These are just a few key characteristics of spaces. Many commercial space implementations, such as the ones from JavaSoft and IBM, have additional characteristics such as the ability to perform "transacted" operations on the space.

JavaSoft's Implementation: JavaSpaces
JavaSpaces technology, a new realization of the tuple spaces concept described above, is an implementation that's available free from JavaSoft. JavaSpaces is built on top of another complex technology, Jini, a Java-based technology that allows any device to become network aware. Jini provides a complex yet elegant programming model that realizes the Jini team's vision of "network anything, anytime, anywhere."

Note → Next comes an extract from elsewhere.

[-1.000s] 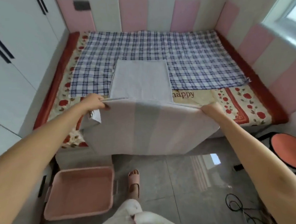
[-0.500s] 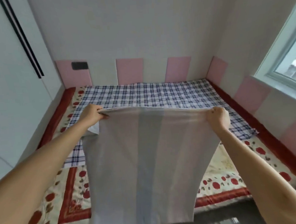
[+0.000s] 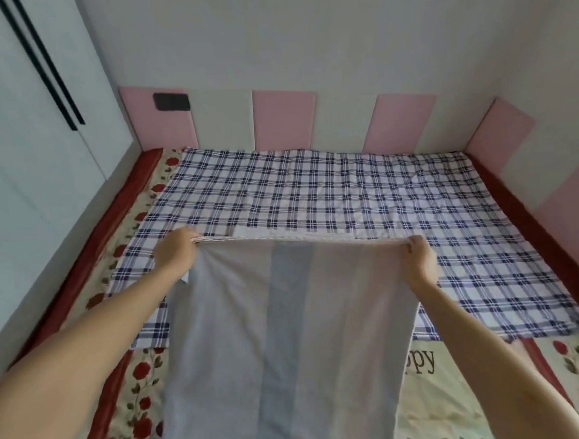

The goal of JavaSpaces is to provide what might be thought of as a file system for objects. Like other JavaSoft APIs, JavaSpaces provides a simple yet powerful set of features to developers. As I see it, however, JavaSpaces has four drawbacks:

  1. The implementation of JavaSpaces is complex to install.
  2. The fact that it builds on top of Jini makes it a little too heavy, especially if there are no plans to use Jini elsewhere in the project.
  3. JavaSpaces relies on Java RMI, the suitability of which for highly scalable commercial applications is a topic of debate among many software gurus.
  4. JavaSpaces works only with serializable Java objects.
Creating Your Own Space Implementation
Even though commercial implementations of spaces are available in the market, there are several reasons to create your own. If you work in a start-up company, budget constraints may be a big reason. Also, the functionality offered by a commercial implementation may be too much for the job at hand. Not only may this result in a larger learning curve, it may even slow down your application due to the sheer size of the memory footprint. Finally, it's always fun to create your own implementation.

At Online Insight we decided to create our own implementation. The primary reasons for our decision were our limited set of requirements and the extremely lightweight implementation we required to achieve our scalability and performance goals.

Our requirements can be summarized as follows:

  1. The space must support shared access.
  2. The space must be persistent.
  3. The space must provide the ability to specify a filtering template.
  4. The space must allow one "thing" to be accessed by only one process/application at a time (i.e., we don't support the "read" operation).
  5. The space must perform and scale well under load.
  6. The space must be accessible to other CORBA objects.
  7. The space must not impose a limitation on what you can put in it (unlike JavaSpaces, for example).
  8. The space must not impose size limitations on what you can put in it (the underlying hardware, however, may impose a limitation).
Note that the first three requirements are, in addition, key characteristics of a space.

Java Message Service
At the time we were evaluating message queue–type software – specifically, Java Message Service (JMS) implementations – we realized that we could build our space facility on top of one of these queues.

JMS is an API for accessing enterprise-messaging systems from Java programs. It defines a common set of enterprise-messaging concepts and facilities, and attempts to minimize the set of concepts a Java language programmer must learn to use, including enterprise-messaging products such as IBM MQSeries. JMS also strives to maximize the portability of messaging applications. It doesn't, however, address load balancing/fault tolerance, error notification, administration of the message queue or security issues. These are all message queue vendor–specific and outside the domain of the JMS.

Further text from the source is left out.